__Exercise directions__.
Those lines of the material below that fall between its first line and the line with "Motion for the", both included, are to be repeated exactly.

__Given information__.
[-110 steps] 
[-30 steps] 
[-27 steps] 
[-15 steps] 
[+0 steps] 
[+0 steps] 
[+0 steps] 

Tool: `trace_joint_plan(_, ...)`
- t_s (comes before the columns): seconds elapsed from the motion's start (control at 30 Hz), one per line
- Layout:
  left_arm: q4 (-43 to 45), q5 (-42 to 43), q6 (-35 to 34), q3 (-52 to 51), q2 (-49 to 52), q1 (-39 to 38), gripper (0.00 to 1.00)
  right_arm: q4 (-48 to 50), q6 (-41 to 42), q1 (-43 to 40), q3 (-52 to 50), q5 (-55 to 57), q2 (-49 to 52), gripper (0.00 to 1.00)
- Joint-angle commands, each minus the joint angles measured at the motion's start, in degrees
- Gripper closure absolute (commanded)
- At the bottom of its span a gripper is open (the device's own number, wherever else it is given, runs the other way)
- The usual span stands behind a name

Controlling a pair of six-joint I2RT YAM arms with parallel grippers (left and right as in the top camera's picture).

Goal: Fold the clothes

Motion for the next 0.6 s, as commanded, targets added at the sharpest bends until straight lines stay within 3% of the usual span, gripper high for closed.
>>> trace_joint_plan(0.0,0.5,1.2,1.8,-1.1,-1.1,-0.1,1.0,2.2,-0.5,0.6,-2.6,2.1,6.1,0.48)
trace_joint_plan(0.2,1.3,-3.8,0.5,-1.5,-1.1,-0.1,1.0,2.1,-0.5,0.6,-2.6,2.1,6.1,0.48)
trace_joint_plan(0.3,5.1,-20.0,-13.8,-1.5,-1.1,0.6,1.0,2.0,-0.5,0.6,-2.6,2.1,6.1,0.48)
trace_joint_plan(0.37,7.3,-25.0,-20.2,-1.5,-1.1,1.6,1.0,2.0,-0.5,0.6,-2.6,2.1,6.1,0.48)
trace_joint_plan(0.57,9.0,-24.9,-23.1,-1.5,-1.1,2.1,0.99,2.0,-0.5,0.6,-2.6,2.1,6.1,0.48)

__Output below__.
[-110 steps] 
[-30 steps] 
[-27 steps] 
[-15 steps] 
[+0 steps] 
[+0 steps] 
[+0 steps] 

Tool: `trace_joint_plan(_, ...)`
- t_s (comes before the columns): seconds elapsed from the motion's start (control at 30 Hz), one per line
- Layout:
  left_arm: q4 (-43 to 45), q5 (-42 to 43), q6 (-35 to 34), q3 (-52 to 51), q2 (-49 to 52), q1 (-39 to 38), gripper (0.00 to 1.00)
  right_arm: q4 (-48 to 50), q6 (-41 to 42), q1 (-43 to 40), q3 (-52 to 50), q5 (-55 to 57), q2 (-49 to 52), gripper (0.00 to 1.00)
- Joint-angle commands, each minus the joint angles measured at the motion's start, in degrees
- Gripper closure absolute (commanded)
- At the bottom of its span a gripper is open (the device's own number, wherever else it is given, runs the other way)
- The usual span stands behind a name

Controlling a pair of six-joint I2RT YAM arms with parallel grippers (left and right as in the top camera's picture).

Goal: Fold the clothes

Motion for the next 0.6 s, as commanded, targets added at the sharpest bends until straight lines stay within 3% of the usual span, gripper high for closed.

The requested output is complete.